Exercise goal — Would you give the number of lines in the entries that contain the word "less"? Nothing else is needed.

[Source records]
--------------------------------------------------

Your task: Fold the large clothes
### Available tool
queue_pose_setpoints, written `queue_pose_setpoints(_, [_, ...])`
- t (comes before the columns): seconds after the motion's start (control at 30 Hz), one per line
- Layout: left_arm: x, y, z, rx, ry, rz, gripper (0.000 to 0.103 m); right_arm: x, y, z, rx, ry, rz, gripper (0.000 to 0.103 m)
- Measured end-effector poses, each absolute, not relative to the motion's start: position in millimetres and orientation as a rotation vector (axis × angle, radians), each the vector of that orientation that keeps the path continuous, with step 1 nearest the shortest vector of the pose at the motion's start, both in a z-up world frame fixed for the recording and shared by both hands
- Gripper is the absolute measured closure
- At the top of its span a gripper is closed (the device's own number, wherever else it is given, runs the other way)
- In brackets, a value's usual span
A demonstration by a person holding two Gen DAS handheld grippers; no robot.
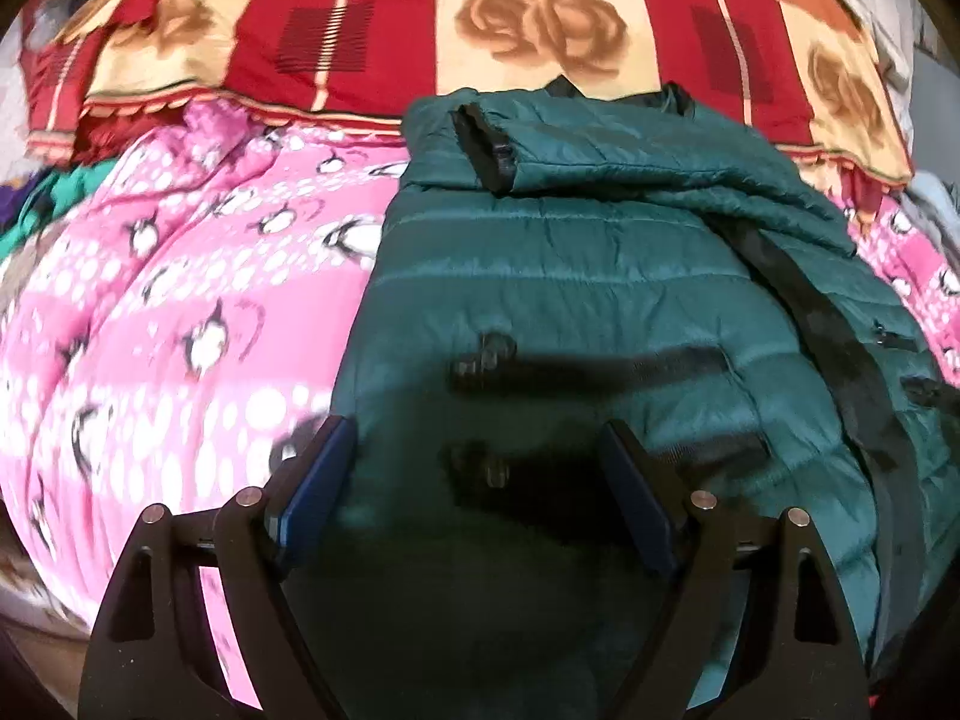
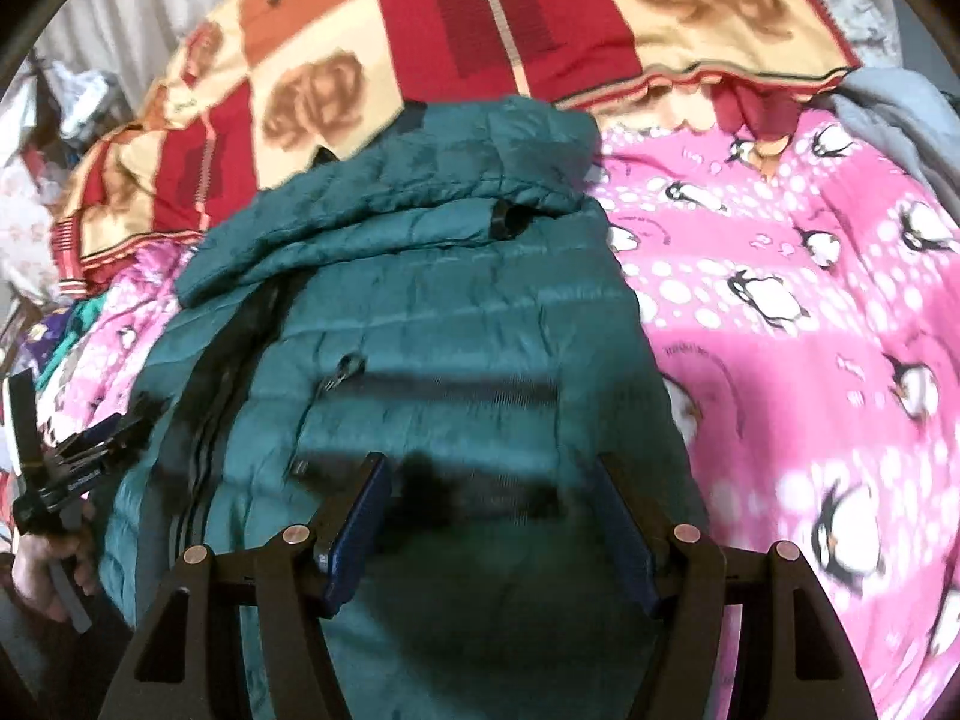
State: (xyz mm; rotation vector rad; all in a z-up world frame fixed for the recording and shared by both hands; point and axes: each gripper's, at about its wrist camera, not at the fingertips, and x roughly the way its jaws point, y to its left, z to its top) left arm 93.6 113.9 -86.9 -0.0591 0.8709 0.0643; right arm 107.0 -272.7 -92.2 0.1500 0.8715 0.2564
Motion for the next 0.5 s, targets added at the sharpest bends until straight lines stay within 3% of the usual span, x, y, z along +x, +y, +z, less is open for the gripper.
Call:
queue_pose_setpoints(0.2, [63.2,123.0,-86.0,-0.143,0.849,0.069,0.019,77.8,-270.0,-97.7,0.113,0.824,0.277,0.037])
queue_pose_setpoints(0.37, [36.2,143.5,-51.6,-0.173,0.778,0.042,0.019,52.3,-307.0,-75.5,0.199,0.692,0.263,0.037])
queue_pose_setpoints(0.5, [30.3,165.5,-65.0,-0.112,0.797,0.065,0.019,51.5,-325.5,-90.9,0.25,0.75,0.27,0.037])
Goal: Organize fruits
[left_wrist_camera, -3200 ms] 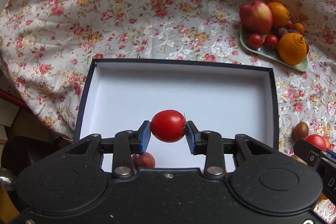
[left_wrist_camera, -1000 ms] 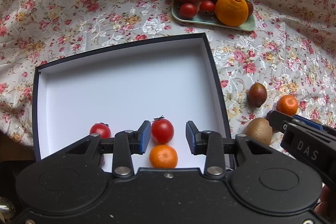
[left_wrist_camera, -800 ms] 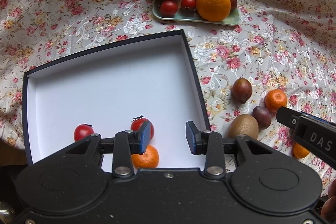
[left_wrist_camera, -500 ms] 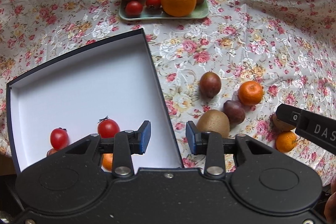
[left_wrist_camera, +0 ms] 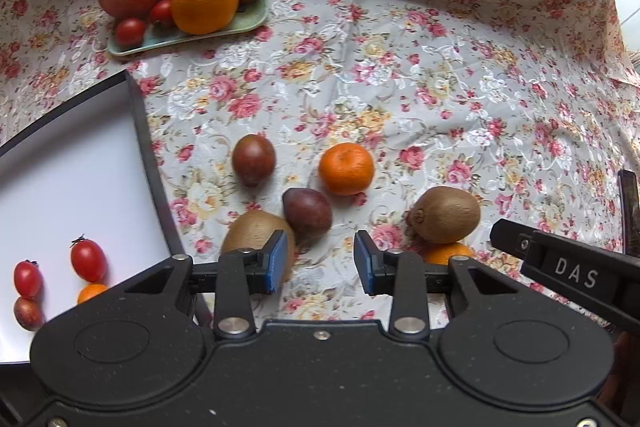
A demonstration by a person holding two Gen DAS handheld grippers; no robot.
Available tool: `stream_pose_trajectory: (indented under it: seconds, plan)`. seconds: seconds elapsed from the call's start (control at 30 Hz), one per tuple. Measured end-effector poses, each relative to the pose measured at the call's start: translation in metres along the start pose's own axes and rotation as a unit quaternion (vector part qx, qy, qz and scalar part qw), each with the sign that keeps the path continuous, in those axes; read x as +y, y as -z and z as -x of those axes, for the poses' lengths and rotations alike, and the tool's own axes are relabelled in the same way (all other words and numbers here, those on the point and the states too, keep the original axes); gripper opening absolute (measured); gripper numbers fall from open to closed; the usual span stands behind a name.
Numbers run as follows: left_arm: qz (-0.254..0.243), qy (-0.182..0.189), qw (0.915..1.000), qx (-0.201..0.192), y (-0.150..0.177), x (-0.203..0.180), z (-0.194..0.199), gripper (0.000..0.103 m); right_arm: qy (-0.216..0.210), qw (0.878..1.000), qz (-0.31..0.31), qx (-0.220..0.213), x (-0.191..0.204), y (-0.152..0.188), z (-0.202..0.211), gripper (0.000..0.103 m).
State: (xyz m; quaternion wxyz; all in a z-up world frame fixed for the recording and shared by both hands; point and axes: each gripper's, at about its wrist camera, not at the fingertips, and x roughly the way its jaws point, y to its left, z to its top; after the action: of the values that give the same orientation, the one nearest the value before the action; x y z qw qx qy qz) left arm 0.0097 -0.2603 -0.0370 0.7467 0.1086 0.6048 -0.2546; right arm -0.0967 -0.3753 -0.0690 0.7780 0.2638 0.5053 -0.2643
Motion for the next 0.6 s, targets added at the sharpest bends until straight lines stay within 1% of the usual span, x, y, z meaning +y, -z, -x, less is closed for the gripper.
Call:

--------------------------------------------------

Answer to this task — 2